**ACTIVITY:**
Only those lines running from the start of the listing below through the line that holds "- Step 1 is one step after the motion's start" are to be written out, exactly and in full.

· · ·

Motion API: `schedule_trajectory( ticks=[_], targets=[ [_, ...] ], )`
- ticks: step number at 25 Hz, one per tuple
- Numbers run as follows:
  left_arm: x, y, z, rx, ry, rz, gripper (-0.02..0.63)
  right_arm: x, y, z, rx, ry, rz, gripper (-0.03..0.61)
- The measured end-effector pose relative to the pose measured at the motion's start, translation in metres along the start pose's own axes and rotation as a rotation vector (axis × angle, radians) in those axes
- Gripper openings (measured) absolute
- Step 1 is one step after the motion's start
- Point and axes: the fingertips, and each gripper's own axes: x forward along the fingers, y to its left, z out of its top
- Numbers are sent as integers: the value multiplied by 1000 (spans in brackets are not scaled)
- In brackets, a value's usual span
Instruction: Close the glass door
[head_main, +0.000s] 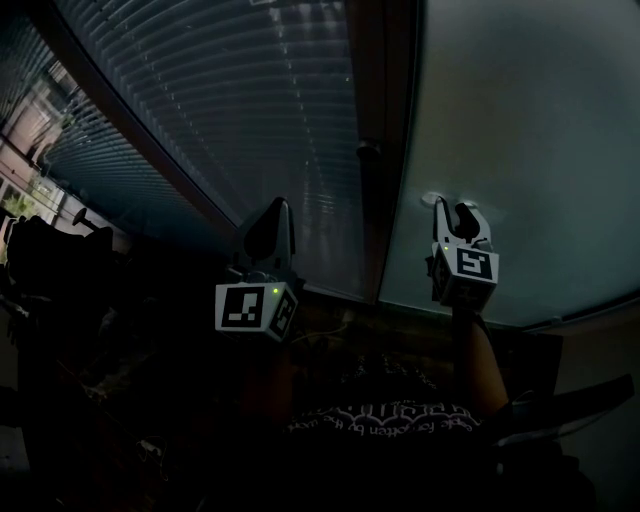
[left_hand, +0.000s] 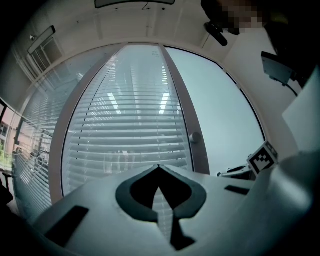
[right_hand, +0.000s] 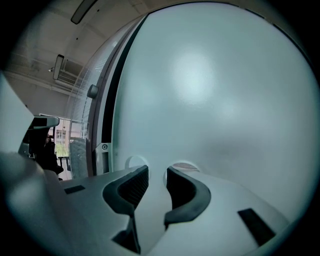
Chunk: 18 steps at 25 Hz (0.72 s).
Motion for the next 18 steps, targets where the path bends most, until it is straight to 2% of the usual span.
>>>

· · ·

**RESULT OF THIS EXERCISE:**
Motion API: `schedule_trajectory( ticks=[_], targets=[ [_, ...] ], )`
- ticks: step number at 25 Hz, one per tuple
- Numbers run as follows:
  left_arm: x, y, z, rx, ry, rz, gripper (-0.02..0.63)
  right_arm: x, y, z, rx, ry, rz, gripper (-0.03..0.61)
- The measured end-effector pose relative to the pose measured at the motion's start, translation in metres along the start pose's own axes and rotation as a rotation vector (axis × angle, radians) in those axes
- Gripper openings (measured) absolute
- Step 1 is one step after the motion's start

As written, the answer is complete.